#### Instructions for the task
The response should be an exact transcription of the data below, free of images.

#### Data block
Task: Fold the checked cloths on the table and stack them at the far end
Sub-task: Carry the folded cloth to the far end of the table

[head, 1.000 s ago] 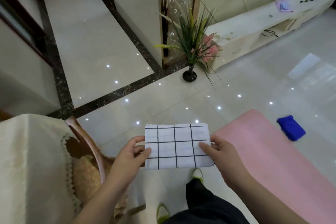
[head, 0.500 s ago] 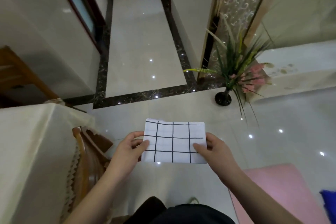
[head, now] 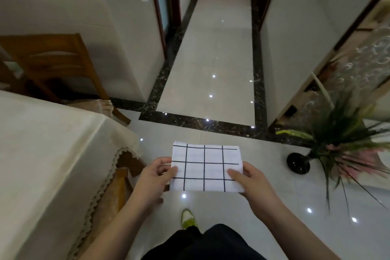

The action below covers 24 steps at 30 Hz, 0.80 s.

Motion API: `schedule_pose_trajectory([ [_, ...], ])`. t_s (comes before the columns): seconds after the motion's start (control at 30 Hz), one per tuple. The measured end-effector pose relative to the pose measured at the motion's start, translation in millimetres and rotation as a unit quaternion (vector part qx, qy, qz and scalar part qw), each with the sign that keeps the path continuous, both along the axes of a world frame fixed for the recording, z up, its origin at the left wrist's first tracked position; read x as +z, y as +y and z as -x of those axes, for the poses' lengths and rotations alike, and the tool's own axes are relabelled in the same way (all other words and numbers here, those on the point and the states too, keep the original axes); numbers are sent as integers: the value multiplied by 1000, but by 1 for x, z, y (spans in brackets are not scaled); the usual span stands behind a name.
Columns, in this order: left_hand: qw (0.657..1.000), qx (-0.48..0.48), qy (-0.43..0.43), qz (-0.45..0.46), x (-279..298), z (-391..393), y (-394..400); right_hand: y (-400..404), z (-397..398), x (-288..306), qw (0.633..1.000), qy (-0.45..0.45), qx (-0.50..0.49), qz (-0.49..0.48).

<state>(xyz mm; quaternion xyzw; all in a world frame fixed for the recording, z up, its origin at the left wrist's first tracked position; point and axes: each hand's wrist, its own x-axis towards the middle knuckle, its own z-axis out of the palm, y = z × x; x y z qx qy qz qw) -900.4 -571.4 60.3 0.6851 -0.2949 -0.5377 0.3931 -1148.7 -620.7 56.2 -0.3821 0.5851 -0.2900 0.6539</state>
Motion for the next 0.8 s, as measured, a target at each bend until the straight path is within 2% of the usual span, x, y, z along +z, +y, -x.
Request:
schedule_pose_trajectory([
  [0.23, 999, 29, -17, 23, 5, -57, -63, -83, -62, 7, 1000, -3, 26, 5],
  [0.5, 992, 127, 4, 19, -7, -91, -119, -171, -114, -3, 997, 10, 70, 6],
  [0.67, 980, 201, 9, 2, -23, -113, -160, -240, -150, -20, 988, 30, 152, 23],
  [0.8, 957, 287, 41, -8, -20, -123, -191, -305, -185, -14, 967, 34, 248, 52],
])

#### The completed task
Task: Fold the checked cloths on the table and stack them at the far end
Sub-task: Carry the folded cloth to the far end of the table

[head, 1.000 s ago] 
[head, 0.500 s ago] 
[head, now] 

The action below covers 24 steps at 30 Hz, 0.80 s.

Motion API: `schedule_pose_trajectory([ [_, ...], ])`. t_s (comes before the columns): seconds after the motion's start (control at 30 Hz), one per tuple. The measured end-effector pose relative to the pose measured at the motion's start, translation in millimetres and rotation as a unit quaternion (vector part qx, qy, qz and scalar part qw), each with the sign that keeps the path continuous, both along the axes of a world frame fixed for the recording, z up, its origin at the left wrist's first tracked position; read x as +z, y as +y and z as -x of those axes, for the poses' lengths and rotations alike, and the tool's own axes are relabelled in the same way (all other words and numbers here, those on the point and the states too, keep the original axes); numbers are sent as integers: the value multiplied by 1000, but by 1 for x, z, y (spans in brackets are not scaled); the usual span stands behind a name.
Columns, in this order: left_hand: qw (0.657..1.000), qx (-0.48..0.48), qy (-0.43..0.43), qz (-0.45..0.46), x (-279..298), z (-391..393), y (-394..400); right_hand: y (-400..404), z (-397..398), x (-288..306), qw (0.633..1.000), qy (-0.45..0.45), qx (-0.50..0.49), qz (-0.49..0.48).

<state>(xyz mm; quaternion xyzw; all in a world frame fixed for the recording, z up, its origin at the left wrist's first tracked position; point and axes: each hand's wrist, its own x-axis towards the middle knuckle, its own z-axis out of the palm, y = z × x; x y z qx qy qz qw) -900.4 -571.4 60.3 0.6851 -0.2949 -0.5377 0.3931 -1148.7 -620.7 56.2 -0.3821 0.5851 -0.2900 0.6539</state>
Motion for the next 0.8 s, as measured, a target at each bend until the straight path is within 2% of the usual span, x, y, z along +z, +y, -x.
Request:
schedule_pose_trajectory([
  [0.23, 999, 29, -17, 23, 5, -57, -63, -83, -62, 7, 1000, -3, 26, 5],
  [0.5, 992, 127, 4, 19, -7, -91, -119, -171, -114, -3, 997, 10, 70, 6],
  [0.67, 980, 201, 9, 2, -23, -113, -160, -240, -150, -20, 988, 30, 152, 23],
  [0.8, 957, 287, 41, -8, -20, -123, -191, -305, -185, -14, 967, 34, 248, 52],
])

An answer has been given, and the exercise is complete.